本報告書は、2030年までに食用魚の62%は養殖場で生産され、特にイズミダイ、コイ、ナマズの供給量が急増すると予測している。2010年から2030年の間に、世界全体でイズミダイの生産量は、年間430万トンから730万トンへとほぼ倍増するとみられる。
「水産養殖セクターは変化が速い分野であり、モデルとするのが特に難しい。またそれゆえに、将来の変貌と技術の進歩の可能性という意味で、極めて有望なセクターともなっている。」と、本報告書の執筆者の一人であるIFPRIのシワ・ムサンギは述べた。
「今回の研究を、2003年に実施した類似の研究と比較すると、養殖による生産量は予想を上回り大幅に伸びたことがわかる。」と、ムサンギは付け加えた。
世界銀行のユルゲン・ボーゲル農業・環境サービス局長は、本報告書は、持続可能な漁業生産を通じた経済成長に関心を寄せる途上国にとって貴重な情報であると述べた。同時に、資源を持続可能な形で管理するためには、慎重に策定された政策が必要であるとも警告している。
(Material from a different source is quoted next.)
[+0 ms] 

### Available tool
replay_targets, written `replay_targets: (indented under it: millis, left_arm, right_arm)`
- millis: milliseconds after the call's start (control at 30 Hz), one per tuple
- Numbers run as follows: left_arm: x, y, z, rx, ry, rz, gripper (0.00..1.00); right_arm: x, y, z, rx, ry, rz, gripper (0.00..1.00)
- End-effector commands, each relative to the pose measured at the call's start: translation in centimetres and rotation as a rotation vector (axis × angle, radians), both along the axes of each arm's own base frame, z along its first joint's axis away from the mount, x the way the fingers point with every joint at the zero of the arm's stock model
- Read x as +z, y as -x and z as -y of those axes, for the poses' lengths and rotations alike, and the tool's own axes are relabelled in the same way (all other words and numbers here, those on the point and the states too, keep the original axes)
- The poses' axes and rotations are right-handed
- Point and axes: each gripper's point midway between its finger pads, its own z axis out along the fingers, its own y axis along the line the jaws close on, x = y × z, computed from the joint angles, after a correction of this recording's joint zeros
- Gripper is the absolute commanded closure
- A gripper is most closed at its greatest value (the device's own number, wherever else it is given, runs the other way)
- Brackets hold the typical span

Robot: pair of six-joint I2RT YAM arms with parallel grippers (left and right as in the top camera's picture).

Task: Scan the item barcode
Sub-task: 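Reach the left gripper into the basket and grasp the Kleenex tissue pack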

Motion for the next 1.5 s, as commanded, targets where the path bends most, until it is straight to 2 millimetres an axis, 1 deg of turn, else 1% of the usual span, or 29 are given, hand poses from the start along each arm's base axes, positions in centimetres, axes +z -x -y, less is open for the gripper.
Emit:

また同局長は、「魚類の持続的な供給、つまり生産性の高い天然資源を枯渇させることもなく、また貴重な水域環境を損ねることもなく魚類を生産することは、非常に難しい。漁業においては、行き過ぎた捕獲や無責任な捕獲が依然として存在する。また、養殖業においては、病気の蔓延が特に生産に深刻な影響を与えてきた。各国が資源を適切に管理できれば、貿易環境の恩恵を享受することができるだろう。」と述べている。
漁業と養殖業は、特に小規模な漁業コミュニティにとって、雇用であり、栄養価の高い食糧であり、経済機会の宝庫である。だが、養殖場での病気の蔓延や気候変動関連の影響により、事態が大きく変わる可能性がある。
FAOアルニ・M・マタイアサン水産・養殖局事務局次長は、養殖業の潜在性を引き出すことができれば、長期的かつ有意義な恩恵がもたらされると強調している。
「世界の人口が2050年までに90億人まで増えると見込まれる中、特に、食糧不安の確率が高い地域では、責任ある開発と管理を備えた養殖であれば、世界の食糧安全保障と経済成長に大きく寄与できるだろう。」と同事務局次長は述べた。